Puis, l’homme sera identifié par une sorte de Deus ex machina : il s’appelle Charles Watkins et est professeur de littérature classique à Cambridge. Alors, les échanges épistolaires succèdent aux récits fantastiques. Femme, maîtresse, amis et collègues défilent pour aider la médecine à ramener à lui Charles Watkins, qui se dessine comme un personnage imbu de lui-même et méprisant, arrogant et même méchant, aux antipodes de Jason ou Jonas ou quel que soit son nom, qui avait tant vécu et qu’on avait aimé.

Eloge de la folie pure

En somme, tout apparaît plus beau dans l’esprit de l’homme que dans le monde réel et sa folie s’apparente peu à peu à un combat, une résistance contre la réalité, contre un passé qui nous définit une fois pour toutes, quand bien même on déciderait un jour qu’on préfèrerait être Jonas ou Jason, plutôt que Charles Watkins. La supériorité de la folie apparaît à tous les points de vue : alors que le « rêve » de l’homme était raconté dans une langue splendide, proche de la poésie et se confondant parfois avec elle, les incursions de la réalité se font par le biais de phrases nominales et de noms de médicaments griffonnés sur des notes de médecins, via des lettres tour à tour larmoyantes et colériques, rédigées dans un style anonyme. Même la guerre, l’homme la rêve belle dans un des passages les plus marquants du livre ; cruelle et dangereuse, mais belle.

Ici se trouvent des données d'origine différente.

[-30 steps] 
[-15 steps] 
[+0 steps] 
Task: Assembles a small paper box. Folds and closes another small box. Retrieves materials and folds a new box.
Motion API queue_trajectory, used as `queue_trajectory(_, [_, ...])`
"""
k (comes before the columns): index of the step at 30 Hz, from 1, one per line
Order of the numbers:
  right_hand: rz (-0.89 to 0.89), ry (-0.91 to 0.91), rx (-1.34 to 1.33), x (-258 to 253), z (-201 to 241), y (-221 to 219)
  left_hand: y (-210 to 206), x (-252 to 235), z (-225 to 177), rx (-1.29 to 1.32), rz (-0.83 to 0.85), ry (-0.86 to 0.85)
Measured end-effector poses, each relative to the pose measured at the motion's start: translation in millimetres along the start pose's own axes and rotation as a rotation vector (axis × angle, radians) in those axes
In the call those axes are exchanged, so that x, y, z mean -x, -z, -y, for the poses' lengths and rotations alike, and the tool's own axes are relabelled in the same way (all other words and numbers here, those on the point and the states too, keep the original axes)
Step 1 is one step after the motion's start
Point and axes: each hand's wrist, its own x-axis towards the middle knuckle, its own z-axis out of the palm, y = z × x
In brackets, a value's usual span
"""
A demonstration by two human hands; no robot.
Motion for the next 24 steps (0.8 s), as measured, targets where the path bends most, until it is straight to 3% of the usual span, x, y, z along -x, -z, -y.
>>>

Lessing livre ici un roman merveilleux, écrit dans une langue subtile, et qui sonne comme un éloge à l’imagination, voire même à la folie. C’est un roman de romancier, un livre où le possible - et peut-être même l’impossible - est placé au-dessus d’une réalité qui ne peut être que terne et décevante. Mêlant réalisme et fantastique dans un style brillant, Lessing parle de la supériorité de l’esprit et de sa lutte acharnée contre une société qui nous condamne à être à jamais ce que l’on est sur la base de ce que l’on fut. Malgré un premier tiers difficile où l’on se sent parfois perdu, Briefing for a descent into hell est incontestablement un très grand roman.